- [Supplied information]
Segment Open
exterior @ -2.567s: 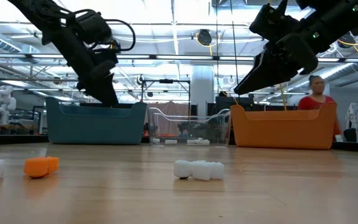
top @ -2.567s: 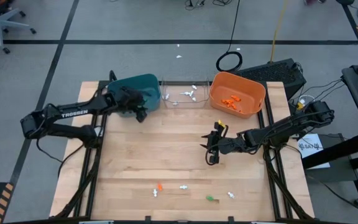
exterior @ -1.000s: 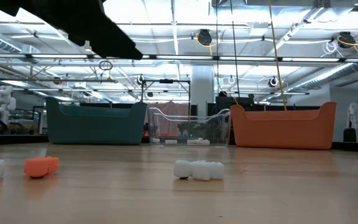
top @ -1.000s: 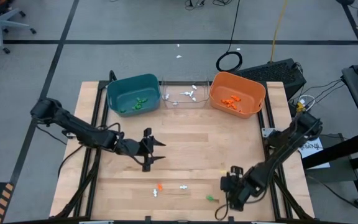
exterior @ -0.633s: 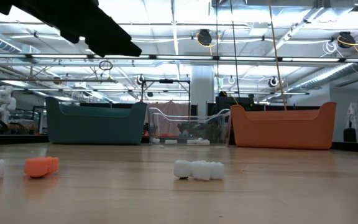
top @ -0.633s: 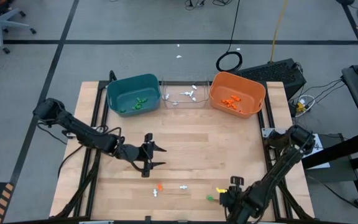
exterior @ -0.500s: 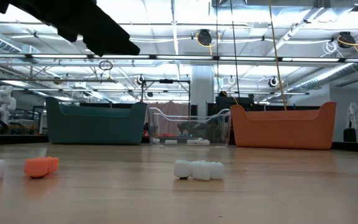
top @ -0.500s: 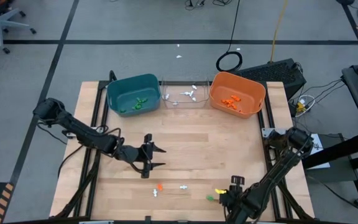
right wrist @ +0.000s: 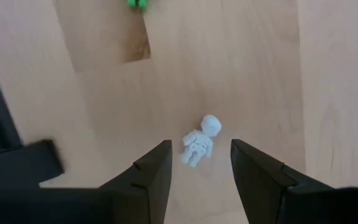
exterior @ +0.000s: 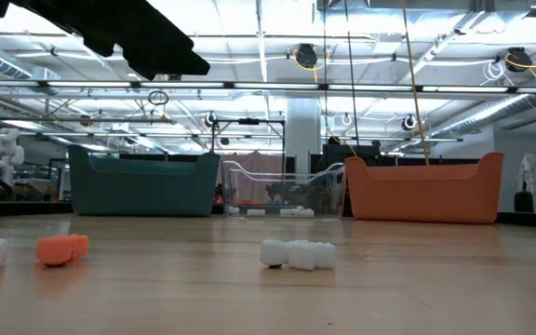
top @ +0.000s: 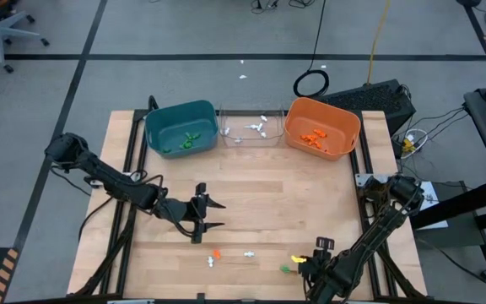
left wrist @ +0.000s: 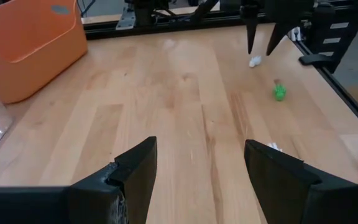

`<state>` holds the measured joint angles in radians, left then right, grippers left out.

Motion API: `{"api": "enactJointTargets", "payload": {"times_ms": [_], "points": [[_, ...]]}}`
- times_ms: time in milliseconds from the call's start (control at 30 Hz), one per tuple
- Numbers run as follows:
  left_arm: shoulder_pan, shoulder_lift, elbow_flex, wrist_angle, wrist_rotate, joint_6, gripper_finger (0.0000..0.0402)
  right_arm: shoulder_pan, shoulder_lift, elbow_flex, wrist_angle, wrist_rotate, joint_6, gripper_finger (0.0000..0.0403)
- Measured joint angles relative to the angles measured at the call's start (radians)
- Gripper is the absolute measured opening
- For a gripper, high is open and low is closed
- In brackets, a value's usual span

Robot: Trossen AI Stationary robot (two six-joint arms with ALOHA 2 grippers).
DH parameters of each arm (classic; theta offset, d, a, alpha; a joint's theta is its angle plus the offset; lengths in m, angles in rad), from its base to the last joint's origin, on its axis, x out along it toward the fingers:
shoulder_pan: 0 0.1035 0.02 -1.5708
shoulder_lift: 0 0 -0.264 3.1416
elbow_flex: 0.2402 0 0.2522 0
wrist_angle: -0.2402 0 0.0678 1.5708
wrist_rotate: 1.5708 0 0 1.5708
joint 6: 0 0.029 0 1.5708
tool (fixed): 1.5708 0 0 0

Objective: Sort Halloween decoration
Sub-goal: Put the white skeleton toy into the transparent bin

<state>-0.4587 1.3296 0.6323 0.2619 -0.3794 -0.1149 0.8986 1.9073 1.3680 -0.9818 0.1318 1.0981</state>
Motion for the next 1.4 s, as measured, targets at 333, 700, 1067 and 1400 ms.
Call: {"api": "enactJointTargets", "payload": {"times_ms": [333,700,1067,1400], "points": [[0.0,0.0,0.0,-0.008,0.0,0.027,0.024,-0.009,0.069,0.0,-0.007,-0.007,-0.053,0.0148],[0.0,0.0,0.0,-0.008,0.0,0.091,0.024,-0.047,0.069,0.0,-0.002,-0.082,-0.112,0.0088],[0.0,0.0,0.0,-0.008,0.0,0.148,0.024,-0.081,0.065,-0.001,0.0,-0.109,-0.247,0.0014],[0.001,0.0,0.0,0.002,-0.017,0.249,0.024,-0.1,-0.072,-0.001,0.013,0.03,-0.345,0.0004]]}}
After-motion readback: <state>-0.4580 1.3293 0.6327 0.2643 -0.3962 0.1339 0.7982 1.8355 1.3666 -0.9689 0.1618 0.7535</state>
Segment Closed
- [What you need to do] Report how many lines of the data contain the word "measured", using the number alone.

- [Answer box] 4